**YOUR OBJECTIVE**
Where a picture appears, leave it out, and print the rest of the records as they are.

**EXERCISE DATA**
================

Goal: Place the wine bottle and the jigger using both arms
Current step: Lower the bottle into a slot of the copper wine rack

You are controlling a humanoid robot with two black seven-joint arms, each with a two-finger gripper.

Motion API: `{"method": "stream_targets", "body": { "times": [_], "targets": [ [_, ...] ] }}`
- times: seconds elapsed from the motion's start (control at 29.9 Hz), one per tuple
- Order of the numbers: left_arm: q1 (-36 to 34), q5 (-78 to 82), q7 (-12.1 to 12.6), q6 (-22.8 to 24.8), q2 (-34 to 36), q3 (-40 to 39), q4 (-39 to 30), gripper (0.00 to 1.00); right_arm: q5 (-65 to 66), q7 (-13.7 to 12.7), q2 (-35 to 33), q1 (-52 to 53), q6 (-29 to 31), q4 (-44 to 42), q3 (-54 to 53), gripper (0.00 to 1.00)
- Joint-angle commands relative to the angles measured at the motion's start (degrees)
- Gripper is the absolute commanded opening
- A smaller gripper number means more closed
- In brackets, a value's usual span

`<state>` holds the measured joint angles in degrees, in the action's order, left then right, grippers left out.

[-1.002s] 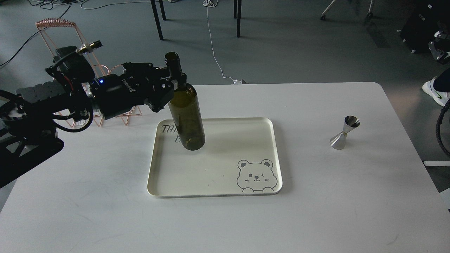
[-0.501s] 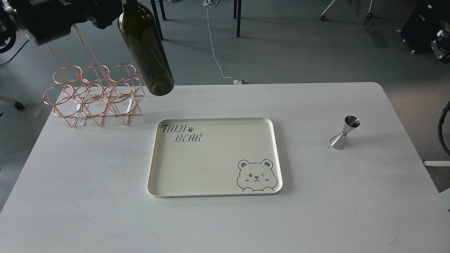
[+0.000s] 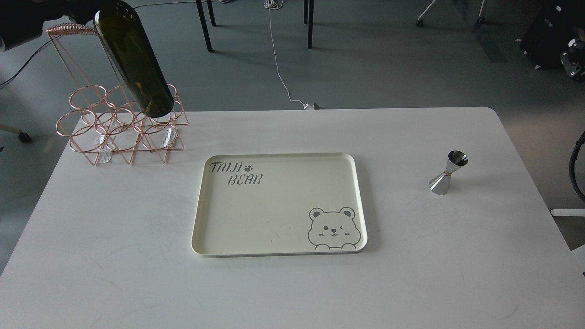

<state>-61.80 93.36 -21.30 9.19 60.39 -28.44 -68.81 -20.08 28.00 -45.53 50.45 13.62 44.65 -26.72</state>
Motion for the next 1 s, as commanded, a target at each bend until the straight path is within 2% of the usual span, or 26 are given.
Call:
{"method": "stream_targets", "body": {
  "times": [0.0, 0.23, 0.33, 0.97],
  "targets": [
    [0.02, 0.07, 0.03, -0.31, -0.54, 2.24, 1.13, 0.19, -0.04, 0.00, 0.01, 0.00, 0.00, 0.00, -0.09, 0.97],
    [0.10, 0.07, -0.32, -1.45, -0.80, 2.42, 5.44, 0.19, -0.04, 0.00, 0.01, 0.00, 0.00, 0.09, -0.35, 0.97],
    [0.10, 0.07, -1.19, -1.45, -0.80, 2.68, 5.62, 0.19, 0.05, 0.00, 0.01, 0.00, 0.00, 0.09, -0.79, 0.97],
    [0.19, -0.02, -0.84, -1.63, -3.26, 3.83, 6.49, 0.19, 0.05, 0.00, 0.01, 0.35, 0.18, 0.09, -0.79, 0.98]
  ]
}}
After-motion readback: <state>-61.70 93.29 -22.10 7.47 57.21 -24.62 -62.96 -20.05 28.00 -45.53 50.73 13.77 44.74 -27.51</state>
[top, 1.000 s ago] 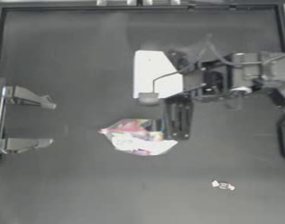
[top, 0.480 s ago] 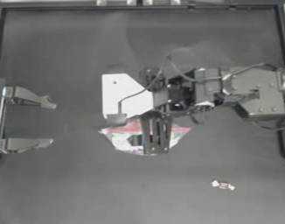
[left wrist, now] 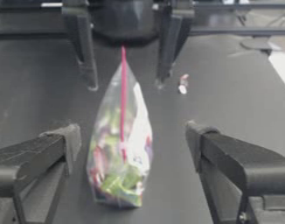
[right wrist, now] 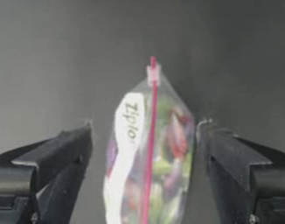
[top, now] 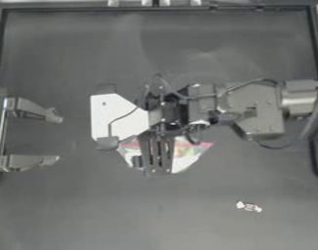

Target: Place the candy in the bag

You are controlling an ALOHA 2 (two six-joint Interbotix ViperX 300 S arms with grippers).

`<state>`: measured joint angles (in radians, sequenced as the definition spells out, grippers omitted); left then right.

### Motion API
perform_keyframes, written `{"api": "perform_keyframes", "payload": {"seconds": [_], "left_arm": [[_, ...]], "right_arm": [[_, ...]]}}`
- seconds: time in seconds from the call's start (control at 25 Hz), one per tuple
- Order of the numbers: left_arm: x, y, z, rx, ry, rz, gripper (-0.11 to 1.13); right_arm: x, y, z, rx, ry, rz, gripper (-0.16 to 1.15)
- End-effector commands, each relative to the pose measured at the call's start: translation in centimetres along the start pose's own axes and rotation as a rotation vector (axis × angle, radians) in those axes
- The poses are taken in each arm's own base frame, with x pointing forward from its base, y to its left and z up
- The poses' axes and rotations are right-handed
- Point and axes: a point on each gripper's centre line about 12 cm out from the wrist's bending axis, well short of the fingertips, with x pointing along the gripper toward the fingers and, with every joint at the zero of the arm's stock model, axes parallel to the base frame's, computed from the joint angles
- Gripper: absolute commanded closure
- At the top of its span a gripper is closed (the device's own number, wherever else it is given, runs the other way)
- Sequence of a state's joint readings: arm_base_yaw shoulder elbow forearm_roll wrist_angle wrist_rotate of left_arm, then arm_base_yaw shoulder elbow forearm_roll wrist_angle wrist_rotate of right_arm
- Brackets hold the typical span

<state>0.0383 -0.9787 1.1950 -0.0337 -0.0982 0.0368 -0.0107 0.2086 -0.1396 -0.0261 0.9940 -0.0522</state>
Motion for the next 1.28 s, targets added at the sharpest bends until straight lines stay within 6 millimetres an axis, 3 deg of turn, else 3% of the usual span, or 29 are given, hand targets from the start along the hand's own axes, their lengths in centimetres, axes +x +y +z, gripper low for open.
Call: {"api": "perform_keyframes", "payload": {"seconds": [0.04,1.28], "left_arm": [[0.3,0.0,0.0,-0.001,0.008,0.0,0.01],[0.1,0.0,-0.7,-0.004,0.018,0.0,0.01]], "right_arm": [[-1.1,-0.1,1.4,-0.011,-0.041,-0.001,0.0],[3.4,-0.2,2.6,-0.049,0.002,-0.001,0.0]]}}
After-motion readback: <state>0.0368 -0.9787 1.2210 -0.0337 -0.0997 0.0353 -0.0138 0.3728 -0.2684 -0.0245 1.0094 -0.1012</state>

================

**OUTPUT FOR THIS EXERCISE**
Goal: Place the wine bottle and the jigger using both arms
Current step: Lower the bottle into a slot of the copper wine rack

You are controlling a humanoid robot with two black seven-joint arms, each with a two-finger gripper.

Motion API: `{"method": "stream_targets", "body": { "times": [_], "targets": [ [_, ...] ] }}`
- times: seconds elapsed from the motion's start (control at 29.9 Hz), one per tuple
- Order of the numbers: left_arm: q1 (-36 to 34), q5 (-78 to 82), q7 (-12.1 to 12.6), q6 (-22.8 to 24.8), q2 (-34 to 36), q3 (-40 to 39), q4 (-39 to 30), gripper (0.00 to 1.00); right_arm: q5 (-65 to 66), q7 (-13.7 to 12.7), q2 (-35 to 33), q1 (-52 to 53), q6 (-29 to 31), q4 (-44 to 42), q3 (-54 to 53), gripper (0.00 to 1.00)
- Joint-angle commands relative to the angles measured at the motion's start (degrees)
- Gripper is the absolute commanded opening
- A smaller gripper number means more closed
- In brackets, a value's usual span

`<state>` holds the measured joint angles in degrees, in the action's order, left then right, grippers left out.

[-1.002s] 
[-0.501s] 
[+0.000s] 

<state>-61.80 93.36 -21.30 9.19 60.39 -28.44 -68.81 -20.08 28.00 -45.53 50.45 13.62 44.65 -26.72</state>
Motion for the next 1 s, as commanded, a target at each bend until the straight path is within 2% of the usual span, or 26 are given.
Call:
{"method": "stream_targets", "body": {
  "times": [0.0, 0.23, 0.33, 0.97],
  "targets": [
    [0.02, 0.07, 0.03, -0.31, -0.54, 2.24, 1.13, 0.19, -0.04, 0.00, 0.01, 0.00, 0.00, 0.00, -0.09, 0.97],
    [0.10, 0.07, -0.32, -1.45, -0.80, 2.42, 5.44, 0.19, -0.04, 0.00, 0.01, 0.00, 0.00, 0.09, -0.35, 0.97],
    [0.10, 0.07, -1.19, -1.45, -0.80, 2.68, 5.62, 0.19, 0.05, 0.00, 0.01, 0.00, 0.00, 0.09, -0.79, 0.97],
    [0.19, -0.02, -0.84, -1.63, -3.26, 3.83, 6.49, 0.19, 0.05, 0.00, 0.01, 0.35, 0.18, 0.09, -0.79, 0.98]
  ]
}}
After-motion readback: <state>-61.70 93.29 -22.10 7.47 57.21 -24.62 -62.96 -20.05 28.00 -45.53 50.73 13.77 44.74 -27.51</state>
[top, 1.000 s ago] 
[top, 0.480 s ago] 
[left wrist, now] 
[right wrist, now] 
[top, now] 

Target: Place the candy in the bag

You are controlling an ALOHA 2 (two six-joint Interbotix ViperX 300 S arms with grippers).

`<state>`: measured joint angles (in radians, sequenced as the definition spells out, grippers omitted); left then right.

### Motion API
perform_keyframes, written `{"api": "perform_keyframes", "payload": {"seconds": [_], "left_arm": [[_, ...]], "right_arm": [[_, ...]]}}`
- seconds: time in seconds from the call's start (control at 25 Hz), one per tuple
- Order of the numbers: left_arm: x, y, z, rx, ry, rz, gripper (-0.11 to 1.13); right_arm: x, y, z, rx, ry, rz, gripper (-0.16 to 1.15)
- End-effector commands, each relative to the pose measured at the call's start: translation in centimetres along the start pose's own axes and rotation as a rotation vector (axis × angle, radians) in those axes
- The poses are taken in each arm's own base frame, with x pointing forward from its base, y to its left and z up
- The poses' axes and rotations are right-handed
- Point and axes: a point on each gripper's centre line about 12 cm out from the wrist's bending axis, well short of the fingertips, with x pointing along the gripper toward the fingers and, with every joint at the zero of the arm's stock model, axes parallel to the base frame's, computed from the joint angles
- Gripper: absolute commanded closure
- At the top of its span a gripper is closed (the device's own number, wherever else it is given, runs the other way)
- Sequence of a state's joint readings: arm_base_yaw shoulder elbow forearm_roll wrist_angle wrist_rotate of left_arm, then arm_base_yaw shoulder elbow forearm_roll wrist_angle wrist_rotate of right_arm
- Brackets hold the typical span

<state>0.0383 -0.9787 1.1950 -0.0337 -0.0982 0.0368 -0.0107 0.2086 -0.1396 -0.0261 0.9940 -0.0522</state>
Motion for the next 1.28 s, targets added at the sharpest bends until straight lines stay within 6 millimetres an axis, 3 deg of turn, else 3% of the usual span, or 29 are given, hand targets from the start along the hand's own axes, their lengths in centimetres, axes +x +y +z, gripper low for open.
Call: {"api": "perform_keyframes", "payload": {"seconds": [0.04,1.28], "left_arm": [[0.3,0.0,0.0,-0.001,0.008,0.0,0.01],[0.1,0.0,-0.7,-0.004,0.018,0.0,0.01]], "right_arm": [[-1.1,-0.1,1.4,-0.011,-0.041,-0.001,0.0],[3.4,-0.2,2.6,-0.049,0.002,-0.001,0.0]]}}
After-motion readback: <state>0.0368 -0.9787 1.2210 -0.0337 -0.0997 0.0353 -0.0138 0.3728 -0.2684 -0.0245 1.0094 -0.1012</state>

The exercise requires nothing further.